Hombres y mujeres de diferentes religiones, procedentes de muchas partes del mundo, nos hemos reunido en Barcelona, en una tierra que celebra con el arte la belleza de la familia de Dios y de la familia de los pueblos, para invocar al Altísimo el gran don de la paz.
Hemos dejado atrás una década difícil. Ha sido un tiempo en el que el mundo ha creído más en la contraposición y en el conflicto que en el diálogo y en la paz. Tenemos presentes los miedos de muchos hombres y mujeres en numerosos lugares del mundo, el dolor de guerras que no han traído la paz, las heridas causadas por el terrorismo, el malestar de sociedades afectadas por la crisis del trabajo y por la incertidumbre del futuro, el sufrimiento de muchos pobres que llaman a la puerta de un mundo más rico y que a menudo encuentran puertas cerradas y desconfianza.
Nuestro mundo está desorientado a causa de la crisis de un mercado que se ha creído omnipotente, y a causa de una globalización que a veces no tiene ni alma ni rostro. Pero en realidad, la globalización es una oportunidad histórica. Une mundos alejados, y para lograrlo tiene que encontrar una inspiración generosa. En cambio, se ha visto acompañada por el miedo, la guerra, la cerrazón hacia el otro y el temor a perder la identidad.
Es necesario abrir una nueva década en la que el mundo globalizado se convierta en una familia de pueblos. Este mundo necesita alma. Pero sobre todo necesita paz. La paz es el nombre de Dios. No es algo superficial. Proviene de lo profundo de cada tradición religiosa. Quien usa el nombre de Dios para odiar y humillar al otro abandona la religión pura. Quien invoca el nombre de Dios para hacer la guerra y para justificar la violencia actúa contra Dios. Ninguna razón ni ofensa recibida justifican nunca la eliminación del otro. Lo más profundo de nuestras identidades religiosas, nuestras historias diferentes, la oración vivida los unos junto a los otros, nos permiten decir al mundo: necesitamos vivir juntos un destino común. Las religiones atestiguan que existe un destino común de los pueblos y de los hombres. Este destino se llama paz.
A través del diálogo ese destino común que es la paz se hace realidad. El diálogo es el camino para encontrarlo y construirlo. Nos protege a cada uno de nosotros y nos hace seguir siendo humanos en un tiempo de crisis. El diálogo no es ingenuidad. Es la capacidad de ver lejos aun cuando todos miran sólo cerca y por eso se sienten solos, resignados y asustados. El diálogo no debilita sino que refuerza. Es la verdadera alternativa a la violencia. Nada se pierde con el diálogo. Todo es posible, incluso imaginar la paz. En una sociedad en la que cada vez es más frecuente que personas diferentes vivan juntas, es necesario aprender el arte del diálogo. No debilita la identidad de nadie y permite volver a descubrir lo mejor de cada uno y del otro. Nuestras sociedades necesitan aprender de nuevo el arte de convivir.
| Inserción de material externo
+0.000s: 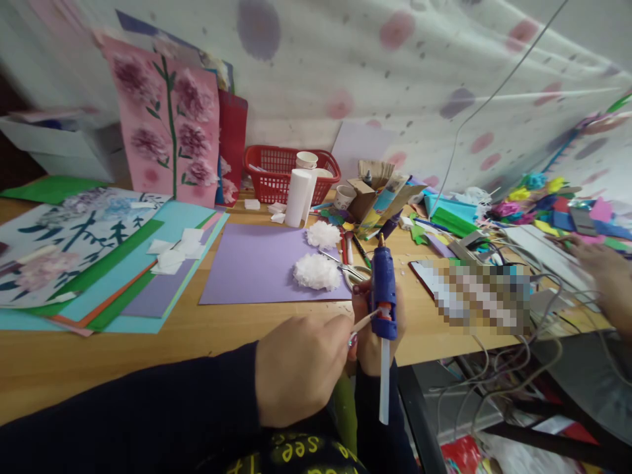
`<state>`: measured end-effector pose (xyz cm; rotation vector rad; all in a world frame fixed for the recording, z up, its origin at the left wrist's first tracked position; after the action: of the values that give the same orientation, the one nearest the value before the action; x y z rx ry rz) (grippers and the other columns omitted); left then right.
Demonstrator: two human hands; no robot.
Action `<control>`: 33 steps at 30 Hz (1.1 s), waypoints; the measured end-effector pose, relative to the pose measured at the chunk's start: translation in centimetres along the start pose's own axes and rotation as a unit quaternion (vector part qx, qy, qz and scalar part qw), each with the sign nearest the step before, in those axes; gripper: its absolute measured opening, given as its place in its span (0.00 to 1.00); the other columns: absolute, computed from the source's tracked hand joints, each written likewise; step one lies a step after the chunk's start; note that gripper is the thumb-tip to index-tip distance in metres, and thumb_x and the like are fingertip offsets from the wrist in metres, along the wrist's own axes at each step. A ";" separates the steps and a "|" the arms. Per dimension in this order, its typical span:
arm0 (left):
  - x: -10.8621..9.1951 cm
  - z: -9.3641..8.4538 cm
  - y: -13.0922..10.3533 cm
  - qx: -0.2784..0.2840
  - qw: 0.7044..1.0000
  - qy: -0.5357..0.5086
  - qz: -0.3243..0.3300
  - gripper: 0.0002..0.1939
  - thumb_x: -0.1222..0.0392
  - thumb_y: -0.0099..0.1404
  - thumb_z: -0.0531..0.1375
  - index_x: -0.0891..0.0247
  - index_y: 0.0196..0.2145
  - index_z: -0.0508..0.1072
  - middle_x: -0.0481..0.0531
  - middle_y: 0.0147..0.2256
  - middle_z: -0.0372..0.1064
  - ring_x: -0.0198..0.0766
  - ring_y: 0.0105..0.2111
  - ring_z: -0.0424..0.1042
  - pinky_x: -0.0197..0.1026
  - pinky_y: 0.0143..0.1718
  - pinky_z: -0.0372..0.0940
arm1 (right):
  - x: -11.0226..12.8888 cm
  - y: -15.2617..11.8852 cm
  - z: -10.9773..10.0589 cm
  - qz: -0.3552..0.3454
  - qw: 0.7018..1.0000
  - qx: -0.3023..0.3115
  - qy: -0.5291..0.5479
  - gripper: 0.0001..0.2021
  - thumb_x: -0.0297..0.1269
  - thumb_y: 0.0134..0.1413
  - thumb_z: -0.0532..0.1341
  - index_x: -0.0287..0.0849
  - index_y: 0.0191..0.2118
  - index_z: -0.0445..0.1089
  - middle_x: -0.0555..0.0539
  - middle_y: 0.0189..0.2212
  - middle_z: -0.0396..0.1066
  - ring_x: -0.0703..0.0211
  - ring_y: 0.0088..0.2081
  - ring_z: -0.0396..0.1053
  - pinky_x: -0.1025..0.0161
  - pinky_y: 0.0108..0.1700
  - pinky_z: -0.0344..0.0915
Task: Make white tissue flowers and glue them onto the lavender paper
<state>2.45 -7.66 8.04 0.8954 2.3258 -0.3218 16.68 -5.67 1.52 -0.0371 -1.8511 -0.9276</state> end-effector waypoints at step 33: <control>1.1 -1.5 -0.1 0.002 0.996 -0.074 0.049 0.20 0.58 0.71 0.43 0.63 0.25 0.65 0.46 0.23 0.66 0.31 0.23 0.65 0.35 0.27 0.56 | 1.2 -0.1 -0.6 -0.089 0.992 0.011 -0.090 0.04 0.34 0.53 0.60 0.44 0.35 0.64 0.52 0.26 0.68 0.61 0.27 0.68 0.65 0.28 0.63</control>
<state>1.06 -6.55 8.54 0.9519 2.1389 -0.3385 16.52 -6.55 2.46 0.0614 -2.0563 -1.0559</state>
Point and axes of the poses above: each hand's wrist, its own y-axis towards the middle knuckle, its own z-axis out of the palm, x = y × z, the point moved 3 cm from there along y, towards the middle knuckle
Después de estos días estamos cada vez más convencidos de que un mundo sin diálogo no es un mundo mejor. Necesitamos paz, y no hay paz sin diálogo. La paz es el mayor don de Dios. La paz requiere oración. Ningún odio, ningún conflicto, ningún muro puede resistirse a la oración, al amor paciente que se hace don y perdón al tiempo que educa desde la raíz para construir un mundo en el que no todo es mercado y donde lo que es realmente importante ni se compra ni se vende.
Queremos entrar en la década que se abre con la fuerza del Espíritu, para crear un tiempo de esperanza para el mundo. Hace falta esperanza. Pero nosotros tenemos esperanza. Nuestra esperanza viene de lejos y mira hacia el futuro. Un destino común es el único destino posible.
Que esta pueda ser la década de la paz, del diálogo y de la esperanza.